From $$\vec{A}\cdot\vec{C}=\vec{B}\cdot\vec{C}$$ you can conclude $$\vec{A}\cdot\vec{C}-\vec{B}\cdot\vec{C}=0$$ or $$(\vec{A}-\vec{B})\cdot\vec{C}=0.$$ However, this does not necessarily mean $\vec{A}-\vec{B}=\vec{0}$.

You can only conclude (from the definition of the dot product) that $\vec{A}-\vec{B}$ is perpendicular to $\vec{C}$.

If for given $\vec A$ and $\vec B$ the equality $\vec A\cdot\vec C = \vec B\cdot\vec C$ holds for all vectors $\vec C$, or at least for a set of generators (say, a basis), then we can conclude that the two vectors are equal, otherwise we can't.

I will try to make it plausible: If we take the standard basis $\{\vec e_x, \vec e_y, \vec e_z\}$ for vector $\vec C$, then we get

$$\vec A\cdot\vec e_x = \vec B\cdot\vec e_x$$ $$\vec A\cdot\vec e_y = \vec B\cdot\vec e_y$$ $$\vec A\cdot\vec e_z = \vec B\cdot\vec e_z$$

But $\vec A \cdot \vec e_i=A_i$, the i-th component of the vector. So we have just shown that $A_x = B_x$, $A_y=B_y$ and $A_z=B_z$ and thus $\vec A = \vec B$.

On the other hand, let us assume that the equality holds for the first two basis vectors but doesn't for the last one, $\vec e_z$, then we know that the first two components of $\vec A$ and $\vec B$ coincide but the z components don't and thus the two vectors aren't equal.

The approach works for any basis, not necessarily the standard basis. Then you will get components with respect to the given basis -- if they all coincide, then the vectors also coincide.

It's not a rigorous proof but maybe helps to make the statement intuitive.

Here is a proof.

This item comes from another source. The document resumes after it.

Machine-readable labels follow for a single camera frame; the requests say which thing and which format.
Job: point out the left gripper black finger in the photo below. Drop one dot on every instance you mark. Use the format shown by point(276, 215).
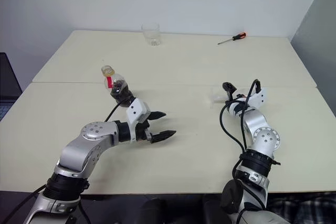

If $\mathbf{A}\cdot\mathbf{C} =\mathbf{B}\cdot\mathbf{C}$ for all $\mathbf{C}$, then $(\mathbf{A}-\mathbf{B})\cdot\mathbf{C} = 0$ for all $\mathbf{C}$. In particular we can choose $\mathbf{C} = \mathbf{A}-\mathbf{B}$ so that $(\mathbf{A}-\mathbf{B})\cdot(\mathbf{A}-\mathbf{B})=0$. Since the dot product is positive definite, $\mathbf{v} \cdot \mathbf{v} = 0$ only if $\mathbf{v} = 0$. We conclude $\mathbf{A} - \mathbf{B} = 0$, so $\mathbf{A} = \mathbf{B}$.